Two images of Timothy Nicholls were portrayed in court Monday as he went on trial, charged with setting the March 7, 2003, house fire that killed his three children: stepson Jay, 11, and daughters Sophia, 5, and Sierra, 3.
The investigation into the fire and deaths continued for more than two years before an El Paso County grand jury handed down an indictment against Nicholls, 36, in July 2005, charging him with multiple counts of murder, child abuse causing death, arson and drug possession and one count of cruelty to animals for a pet dog that died in the fire.

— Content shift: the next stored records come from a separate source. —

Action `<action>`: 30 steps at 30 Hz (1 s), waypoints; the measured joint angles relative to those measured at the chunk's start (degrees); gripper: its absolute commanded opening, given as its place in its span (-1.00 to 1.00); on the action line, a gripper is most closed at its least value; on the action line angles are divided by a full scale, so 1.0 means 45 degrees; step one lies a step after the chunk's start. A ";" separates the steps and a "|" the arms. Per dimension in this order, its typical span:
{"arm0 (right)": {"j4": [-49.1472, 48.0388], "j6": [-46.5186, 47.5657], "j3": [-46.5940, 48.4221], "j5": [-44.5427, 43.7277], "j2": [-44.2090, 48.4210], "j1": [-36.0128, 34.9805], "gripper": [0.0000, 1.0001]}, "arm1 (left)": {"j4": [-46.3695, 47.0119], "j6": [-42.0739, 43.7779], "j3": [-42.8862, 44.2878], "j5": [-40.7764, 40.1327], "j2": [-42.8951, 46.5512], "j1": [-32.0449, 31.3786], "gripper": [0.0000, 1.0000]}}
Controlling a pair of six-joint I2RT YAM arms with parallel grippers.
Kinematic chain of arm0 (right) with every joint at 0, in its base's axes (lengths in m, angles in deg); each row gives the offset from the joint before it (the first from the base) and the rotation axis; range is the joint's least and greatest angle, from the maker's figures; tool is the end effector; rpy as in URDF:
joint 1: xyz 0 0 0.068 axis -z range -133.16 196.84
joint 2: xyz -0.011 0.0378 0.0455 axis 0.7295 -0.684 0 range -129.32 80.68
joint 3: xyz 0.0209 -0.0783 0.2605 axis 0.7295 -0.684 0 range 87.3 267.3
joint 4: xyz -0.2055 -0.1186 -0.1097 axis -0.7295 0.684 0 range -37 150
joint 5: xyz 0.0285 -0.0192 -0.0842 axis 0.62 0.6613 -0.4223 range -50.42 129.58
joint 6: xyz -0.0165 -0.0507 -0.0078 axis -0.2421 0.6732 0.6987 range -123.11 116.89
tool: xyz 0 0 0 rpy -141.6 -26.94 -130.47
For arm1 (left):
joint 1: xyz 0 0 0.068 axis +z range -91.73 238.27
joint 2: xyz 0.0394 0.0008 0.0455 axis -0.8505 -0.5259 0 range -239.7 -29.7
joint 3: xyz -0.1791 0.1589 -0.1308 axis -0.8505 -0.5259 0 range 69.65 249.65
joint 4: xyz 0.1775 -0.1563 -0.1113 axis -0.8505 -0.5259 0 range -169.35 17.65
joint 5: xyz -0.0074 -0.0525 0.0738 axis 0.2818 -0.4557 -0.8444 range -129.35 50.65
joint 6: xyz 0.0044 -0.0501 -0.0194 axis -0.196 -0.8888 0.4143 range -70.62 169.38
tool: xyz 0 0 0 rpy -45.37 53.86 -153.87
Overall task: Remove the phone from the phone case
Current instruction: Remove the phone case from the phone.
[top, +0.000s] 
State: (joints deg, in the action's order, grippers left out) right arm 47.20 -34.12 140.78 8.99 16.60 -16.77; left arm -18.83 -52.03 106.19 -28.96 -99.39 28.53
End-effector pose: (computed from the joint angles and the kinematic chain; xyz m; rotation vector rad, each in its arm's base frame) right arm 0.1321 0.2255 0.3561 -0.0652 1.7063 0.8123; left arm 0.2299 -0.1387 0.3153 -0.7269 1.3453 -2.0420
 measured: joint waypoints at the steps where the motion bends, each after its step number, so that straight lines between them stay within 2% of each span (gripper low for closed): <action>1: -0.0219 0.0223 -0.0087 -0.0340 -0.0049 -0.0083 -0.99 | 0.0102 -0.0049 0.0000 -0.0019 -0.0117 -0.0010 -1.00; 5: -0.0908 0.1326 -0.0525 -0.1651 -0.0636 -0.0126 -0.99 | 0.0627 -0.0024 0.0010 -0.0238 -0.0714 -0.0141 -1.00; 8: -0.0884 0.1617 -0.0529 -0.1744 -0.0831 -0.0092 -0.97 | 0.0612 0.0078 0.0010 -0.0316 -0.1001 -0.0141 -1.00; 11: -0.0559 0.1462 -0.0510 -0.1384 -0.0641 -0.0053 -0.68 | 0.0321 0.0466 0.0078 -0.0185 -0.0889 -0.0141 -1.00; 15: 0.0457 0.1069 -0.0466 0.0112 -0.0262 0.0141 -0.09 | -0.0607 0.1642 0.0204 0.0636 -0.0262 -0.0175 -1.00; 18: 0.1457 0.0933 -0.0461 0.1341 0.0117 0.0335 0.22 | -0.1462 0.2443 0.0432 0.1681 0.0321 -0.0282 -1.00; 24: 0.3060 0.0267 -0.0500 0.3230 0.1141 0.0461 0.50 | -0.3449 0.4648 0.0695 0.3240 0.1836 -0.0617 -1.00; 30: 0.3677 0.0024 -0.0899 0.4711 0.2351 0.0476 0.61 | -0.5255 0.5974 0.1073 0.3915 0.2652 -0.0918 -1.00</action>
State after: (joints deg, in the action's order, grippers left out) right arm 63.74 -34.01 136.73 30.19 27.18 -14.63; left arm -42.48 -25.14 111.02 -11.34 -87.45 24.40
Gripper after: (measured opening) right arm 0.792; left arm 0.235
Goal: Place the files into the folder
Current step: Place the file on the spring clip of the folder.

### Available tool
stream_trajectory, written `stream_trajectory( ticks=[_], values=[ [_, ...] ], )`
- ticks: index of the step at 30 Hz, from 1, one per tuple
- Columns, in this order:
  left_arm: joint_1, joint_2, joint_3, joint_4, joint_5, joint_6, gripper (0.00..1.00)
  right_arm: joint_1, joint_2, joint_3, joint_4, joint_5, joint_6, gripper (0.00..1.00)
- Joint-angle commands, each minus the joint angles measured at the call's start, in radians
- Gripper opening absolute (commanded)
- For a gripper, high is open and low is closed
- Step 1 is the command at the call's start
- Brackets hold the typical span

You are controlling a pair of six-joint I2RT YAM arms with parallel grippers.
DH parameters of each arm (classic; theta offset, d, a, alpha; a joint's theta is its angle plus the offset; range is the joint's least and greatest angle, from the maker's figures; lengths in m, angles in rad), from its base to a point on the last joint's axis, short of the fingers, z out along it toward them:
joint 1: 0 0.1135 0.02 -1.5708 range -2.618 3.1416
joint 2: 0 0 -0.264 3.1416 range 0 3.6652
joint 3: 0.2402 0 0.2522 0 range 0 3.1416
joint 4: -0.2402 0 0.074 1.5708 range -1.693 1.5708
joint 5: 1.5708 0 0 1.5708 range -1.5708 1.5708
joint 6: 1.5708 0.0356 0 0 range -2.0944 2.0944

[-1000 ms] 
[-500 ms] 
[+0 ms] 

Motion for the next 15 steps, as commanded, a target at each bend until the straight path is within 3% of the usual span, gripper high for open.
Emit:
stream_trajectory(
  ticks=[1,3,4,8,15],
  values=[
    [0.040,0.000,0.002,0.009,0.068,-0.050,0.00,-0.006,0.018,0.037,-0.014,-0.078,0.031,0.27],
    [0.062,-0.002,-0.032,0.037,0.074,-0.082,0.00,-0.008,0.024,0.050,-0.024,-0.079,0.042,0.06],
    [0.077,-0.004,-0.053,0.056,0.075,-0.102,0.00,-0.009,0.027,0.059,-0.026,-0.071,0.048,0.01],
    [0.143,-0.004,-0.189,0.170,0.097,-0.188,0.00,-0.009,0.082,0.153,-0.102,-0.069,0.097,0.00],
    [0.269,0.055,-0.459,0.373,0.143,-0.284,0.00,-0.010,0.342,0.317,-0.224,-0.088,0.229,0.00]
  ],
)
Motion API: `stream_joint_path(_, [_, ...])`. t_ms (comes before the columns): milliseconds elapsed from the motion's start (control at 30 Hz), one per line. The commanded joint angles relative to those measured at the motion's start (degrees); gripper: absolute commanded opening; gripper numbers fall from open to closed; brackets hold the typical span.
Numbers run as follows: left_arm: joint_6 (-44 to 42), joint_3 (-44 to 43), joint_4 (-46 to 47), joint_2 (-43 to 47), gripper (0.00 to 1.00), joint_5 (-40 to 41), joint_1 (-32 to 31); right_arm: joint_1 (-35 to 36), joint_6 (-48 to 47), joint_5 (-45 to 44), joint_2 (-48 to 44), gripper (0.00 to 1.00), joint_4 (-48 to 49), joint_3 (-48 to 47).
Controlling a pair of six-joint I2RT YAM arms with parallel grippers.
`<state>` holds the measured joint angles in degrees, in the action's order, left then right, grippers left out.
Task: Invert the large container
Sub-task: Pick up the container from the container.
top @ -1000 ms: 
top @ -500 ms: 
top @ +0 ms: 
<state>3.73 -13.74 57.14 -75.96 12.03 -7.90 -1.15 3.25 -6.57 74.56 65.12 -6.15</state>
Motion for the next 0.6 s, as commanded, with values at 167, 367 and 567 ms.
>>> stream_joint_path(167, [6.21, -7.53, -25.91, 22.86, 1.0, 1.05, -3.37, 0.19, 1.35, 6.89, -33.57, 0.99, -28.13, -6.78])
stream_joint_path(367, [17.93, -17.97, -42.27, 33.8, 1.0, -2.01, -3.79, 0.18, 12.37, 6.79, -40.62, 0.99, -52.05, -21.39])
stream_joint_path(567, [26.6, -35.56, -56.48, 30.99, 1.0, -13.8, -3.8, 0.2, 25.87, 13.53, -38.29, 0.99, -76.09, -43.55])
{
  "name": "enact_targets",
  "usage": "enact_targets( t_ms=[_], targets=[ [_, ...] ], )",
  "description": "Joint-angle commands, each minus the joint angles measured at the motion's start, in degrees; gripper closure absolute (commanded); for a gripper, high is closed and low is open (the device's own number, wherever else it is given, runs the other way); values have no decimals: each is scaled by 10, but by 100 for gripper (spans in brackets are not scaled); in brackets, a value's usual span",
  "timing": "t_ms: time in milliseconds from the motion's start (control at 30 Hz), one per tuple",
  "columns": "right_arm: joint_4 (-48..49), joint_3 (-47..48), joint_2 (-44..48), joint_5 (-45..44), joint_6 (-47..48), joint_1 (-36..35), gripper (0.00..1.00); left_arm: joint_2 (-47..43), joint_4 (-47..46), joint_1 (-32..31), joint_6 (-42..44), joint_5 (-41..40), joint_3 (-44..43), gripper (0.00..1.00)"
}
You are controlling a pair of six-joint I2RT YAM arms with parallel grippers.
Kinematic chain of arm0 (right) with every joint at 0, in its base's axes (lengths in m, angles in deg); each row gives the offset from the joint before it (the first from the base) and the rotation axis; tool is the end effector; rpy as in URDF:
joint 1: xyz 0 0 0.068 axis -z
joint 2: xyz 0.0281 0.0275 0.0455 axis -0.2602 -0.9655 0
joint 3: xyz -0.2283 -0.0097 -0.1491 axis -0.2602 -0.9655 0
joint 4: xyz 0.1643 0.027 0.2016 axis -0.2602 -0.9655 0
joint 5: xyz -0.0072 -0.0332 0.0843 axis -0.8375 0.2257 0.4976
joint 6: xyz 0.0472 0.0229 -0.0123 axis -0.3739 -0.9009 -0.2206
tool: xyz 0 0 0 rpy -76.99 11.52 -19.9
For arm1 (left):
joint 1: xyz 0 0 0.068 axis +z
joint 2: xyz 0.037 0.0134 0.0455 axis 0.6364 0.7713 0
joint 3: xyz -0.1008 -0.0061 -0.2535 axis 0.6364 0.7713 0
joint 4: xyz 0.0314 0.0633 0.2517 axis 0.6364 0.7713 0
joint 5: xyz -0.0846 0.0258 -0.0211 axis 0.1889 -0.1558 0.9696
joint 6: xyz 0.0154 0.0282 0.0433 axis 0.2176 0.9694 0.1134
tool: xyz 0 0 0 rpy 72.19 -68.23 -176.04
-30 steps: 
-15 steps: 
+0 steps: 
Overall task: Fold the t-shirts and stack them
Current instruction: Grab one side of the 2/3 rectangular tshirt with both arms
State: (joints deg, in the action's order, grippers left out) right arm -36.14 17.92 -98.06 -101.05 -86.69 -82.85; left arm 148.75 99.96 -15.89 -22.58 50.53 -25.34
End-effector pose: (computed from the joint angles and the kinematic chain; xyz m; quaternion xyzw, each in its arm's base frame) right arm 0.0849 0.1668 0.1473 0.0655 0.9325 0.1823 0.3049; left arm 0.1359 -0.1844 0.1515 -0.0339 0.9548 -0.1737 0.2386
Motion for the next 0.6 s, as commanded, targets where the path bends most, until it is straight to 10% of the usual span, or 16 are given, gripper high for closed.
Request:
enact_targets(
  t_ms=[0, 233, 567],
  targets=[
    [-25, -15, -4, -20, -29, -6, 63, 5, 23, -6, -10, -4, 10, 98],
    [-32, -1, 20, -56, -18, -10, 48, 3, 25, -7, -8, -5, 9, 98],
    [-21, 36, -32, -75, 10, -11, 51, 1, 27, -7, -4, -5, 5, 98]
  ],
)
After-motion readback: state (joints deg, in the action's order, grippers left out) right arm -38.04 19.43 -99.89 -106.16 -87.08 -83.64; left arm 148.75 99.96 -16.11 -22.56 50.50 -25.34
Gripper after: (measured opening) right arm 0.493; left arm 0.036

Deborah Nicholls, his wife, is not charged with the children's deaths but faces trial this year on charges of drug possession and attempting to defraud an insurance company by allegedly claiming her car was damaged in the fire.
"Desperate people do desperate things," prosecutor Will Bain told the jury in opening arguments Monday morning.
"This is the story of how Timothy Nicholls, running out of money, addicted to methamphetamine and his marriage falling apart, did abominable things," he said.
According to Bain, Timothy Nicholls' construction business was failing because of drug use. The couple were in debt to drug dealers who had threatened their lives days before Timothy Nicholls set their house afire to collect insurance money, the prosecutor said.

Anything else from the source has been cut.